# Your task
What you output must match the entries exactly, apart from the pictures, which are left out.

# Input material
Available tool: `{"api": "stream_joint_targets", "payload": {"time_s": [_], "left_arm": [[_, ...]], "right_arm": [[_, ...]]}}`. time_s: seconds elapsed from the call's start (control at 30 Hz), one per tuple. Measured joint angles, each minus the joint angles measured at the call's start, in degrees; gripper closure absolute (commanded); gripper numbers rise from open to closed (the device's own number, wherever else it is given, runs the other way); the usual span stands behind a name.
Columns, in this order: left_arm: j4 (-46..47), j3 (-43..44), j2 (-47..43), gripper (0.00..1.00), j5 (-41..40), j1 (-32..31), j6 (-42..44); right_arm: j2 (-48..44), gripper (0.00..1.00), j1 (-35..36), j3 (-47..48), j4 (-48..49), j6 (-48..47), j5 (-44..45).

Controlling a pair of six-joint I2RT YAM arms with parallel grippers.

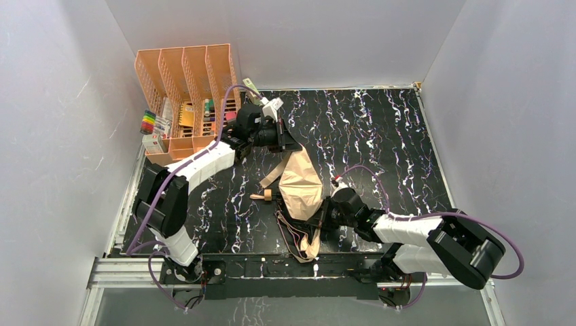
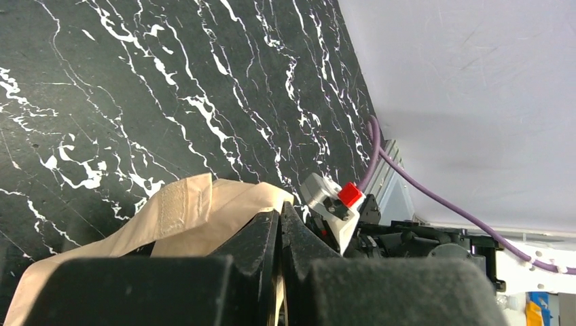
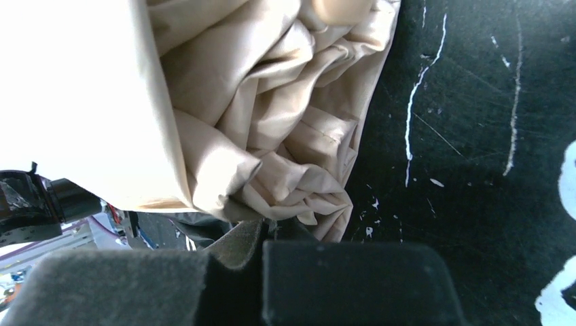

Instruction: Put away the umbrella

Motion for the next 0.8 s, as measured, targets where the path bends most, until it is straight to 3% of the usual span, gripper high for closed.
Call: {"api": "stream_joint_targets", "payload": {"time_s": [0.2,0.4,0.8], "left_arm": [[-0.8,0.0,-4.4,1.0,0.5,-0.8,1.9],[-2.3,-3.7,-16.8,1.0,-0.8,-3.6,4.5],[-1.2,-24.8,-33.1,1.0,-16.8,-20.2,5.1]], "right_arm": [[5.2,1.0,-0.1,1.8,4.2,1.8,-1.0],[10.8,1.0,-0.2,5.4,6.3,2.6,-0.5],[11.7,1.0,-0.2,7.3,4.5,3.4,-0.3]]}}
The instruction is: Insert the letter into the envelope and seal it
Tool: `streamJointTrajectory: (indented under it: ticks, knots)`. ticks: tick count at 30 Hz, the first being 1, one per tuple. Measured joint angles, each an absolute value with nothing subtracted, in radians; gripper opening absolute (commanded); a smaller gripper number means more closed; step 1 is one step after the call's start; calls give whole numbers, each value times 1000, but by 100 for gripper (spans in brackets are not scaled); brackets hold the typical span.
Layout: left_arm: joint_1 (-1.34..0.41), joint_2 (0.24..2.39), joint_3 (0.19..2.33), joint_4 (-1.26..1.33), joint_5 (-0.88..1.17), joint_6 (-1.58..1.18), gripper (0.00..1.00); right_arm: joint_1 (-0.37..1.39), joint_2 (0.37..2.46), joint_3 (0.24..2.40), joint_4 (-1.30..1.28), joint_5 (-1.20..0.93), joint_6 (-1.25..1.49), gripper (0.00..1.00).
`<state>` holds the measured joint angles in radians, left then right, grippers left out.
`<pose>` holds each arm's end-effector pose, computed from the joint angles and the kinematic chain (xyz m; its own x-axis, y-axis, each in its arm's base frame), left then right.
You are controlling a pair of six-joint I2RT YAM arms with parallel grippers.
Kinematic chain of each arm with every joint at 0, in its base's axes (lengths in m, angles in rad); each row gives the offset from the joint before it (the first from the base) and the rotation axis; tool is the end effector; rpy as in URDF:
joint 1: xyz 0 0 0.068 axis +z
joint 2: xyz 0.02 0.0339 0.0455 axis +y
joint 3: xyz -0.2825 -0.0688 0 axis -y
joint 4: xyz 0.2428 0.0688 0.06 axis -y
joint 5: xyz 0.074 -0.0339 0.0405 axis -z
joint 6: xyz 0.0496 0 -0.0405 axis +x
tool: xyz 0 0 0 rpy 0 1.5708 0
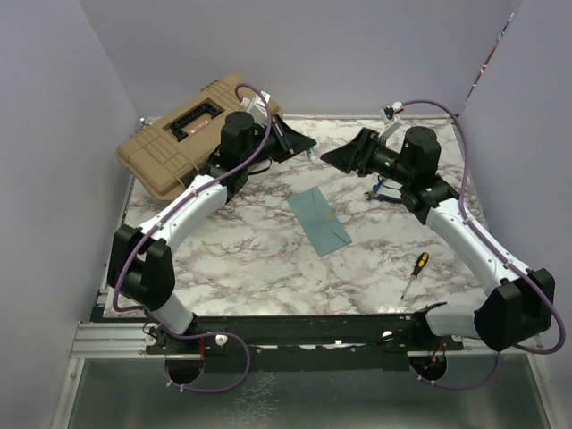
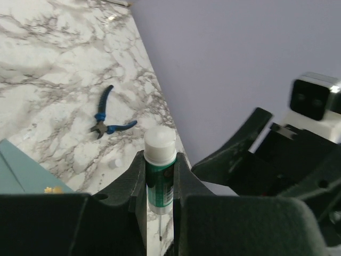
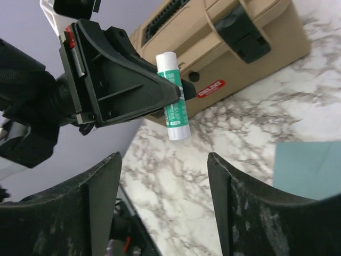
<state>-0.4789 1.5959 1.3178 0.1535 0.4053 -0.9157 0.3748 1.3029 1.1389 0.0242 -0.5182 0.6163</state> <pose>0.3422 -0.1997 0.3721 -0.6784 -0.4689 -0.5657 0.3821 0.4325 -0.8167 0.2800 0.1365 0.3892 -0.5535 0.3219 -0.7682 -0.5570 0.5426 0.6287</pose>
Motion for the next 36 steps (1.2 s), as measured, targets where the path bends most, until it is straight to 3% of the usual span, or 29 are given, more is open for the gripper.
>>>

# Finished task
Available tool: `{"api": "stream_joint_targets", "payload": {"time_s": [_], "left_arm": [[_, ...]], "right_arm": [[_, ...]]}}`. time_s: seconds elapsed from the call's start (control at 30 Hz), one per tuple. Measured joint angles, each minus the joint angles measured at the call's start, in degrees; gripper closure absolute (commanded); gripper numbers rise from open to closed (the device's own number, wherever else it is given, runs the other way); the usual span stands behind a name.
Columns, in this order: left_arm: j4 (-46..47), j3 (-43..44), j2 (-47..43), gripper (0.00..1.00), j5 (-41..40), j1 (-32..31), j6 (-42..44); right_arm: j2 (-48..44), gripper (0.00..1.00), j1 (-35..36), j3 (-47..48), j4 (-48..49), j6 (-48..47), j5 (-44..45).

Controlling a pair of six-joint I2RT YAM arms with parallel grippers.


Instruction: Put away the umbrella

Motion for the next 0.8 s, as measured, targets where the path bends most, until it is straight to 3% of the usual span, gripper high for closed.
Call: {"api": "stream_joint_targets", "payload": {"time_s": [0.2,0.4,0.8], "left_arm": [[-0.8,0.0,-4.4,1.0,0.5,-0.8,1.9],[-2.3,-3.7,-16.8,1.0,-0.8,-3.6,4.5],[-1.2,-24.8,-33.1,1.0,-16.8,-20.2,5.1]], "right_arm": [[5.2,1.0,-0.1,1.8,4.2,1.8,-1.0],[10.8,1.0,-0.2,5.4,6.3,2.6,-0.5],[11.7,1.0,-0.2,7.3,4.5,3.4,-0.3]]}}
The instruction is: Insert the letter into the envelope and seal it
Tool: `streamJointTrajectory: (indented under it: ticks, knots)`. ticks: tick count at 30 Hz, the first being 1, one per tuple. Measured joint angles, each an absolute value with nothing subtracted, in radians; gripper opening absolute (commanded); a smaller gripper number means more closed; step 1 is one step after the call's start; calls give whole numbers, each value times 1000, but by 100 for gripper (spans in brackets are not scaled); brackets hold the typical span.
Layout: left_arm: joint_1 (-1.34..0.41), joint_2 (0.24..2.39), joint_3 (0.19..2.33), joint_4 (-1.26..1.33), joint_5 (-0.88..1.17), joint_6 (-1.58..1.18), gripper (0.00..1.00); right_arm: joint_1 (-0.37..1.39), joint_2 (0.37..2.46), joint_3 (0.24..2.40), joint_4 (-1.30..1.28), joint_5 (-1.20..0.93), joint_6 (-1.25..1.49), gripper (0.00..1.00).
`<state>` holds the measured joint angles in radians, left then right, grippers left out.
`<pose>` holds each arm's end-effector pose, computed from the joint angles and the kinematic chain (xyz m; its own x-axis, y-axis, each in its arm's base frame), left then right.
You are controlling a pair of six-joint I2RT YAM arms with parallel grippers.
Kinematic chain of each arm with every joint at 0, in its base's axes (lengths in m, angles in rad); each row gives the offset from the joint before it (the first from the base) and the rotation axis; tool is the end effector; rpy as in URDF:
joint 1: xyz 0 0 0.068 axis +z
joint 2: xyz 0.02 0.0339 0.0455 axis +y
joint 3: xyz -0.2825 -0.0688 0 axis -y
joint 4: xyz 0.2428 0.0688 0.06 axis -y
joint 5: xyz 0.074 -0.0339 0.0405 axis -z
joint 6: xyz 0.0496 0 -0.0405 axis +x
tool: xyz 0 0 0 rpy 0 1.5708 0
<state>-0.4789 1.5959 1.3178 0.1535 0.4053 -0.9157 0.3748 1.3029 1.1389 0.0242 -0.5182 0.6163</state> <pose>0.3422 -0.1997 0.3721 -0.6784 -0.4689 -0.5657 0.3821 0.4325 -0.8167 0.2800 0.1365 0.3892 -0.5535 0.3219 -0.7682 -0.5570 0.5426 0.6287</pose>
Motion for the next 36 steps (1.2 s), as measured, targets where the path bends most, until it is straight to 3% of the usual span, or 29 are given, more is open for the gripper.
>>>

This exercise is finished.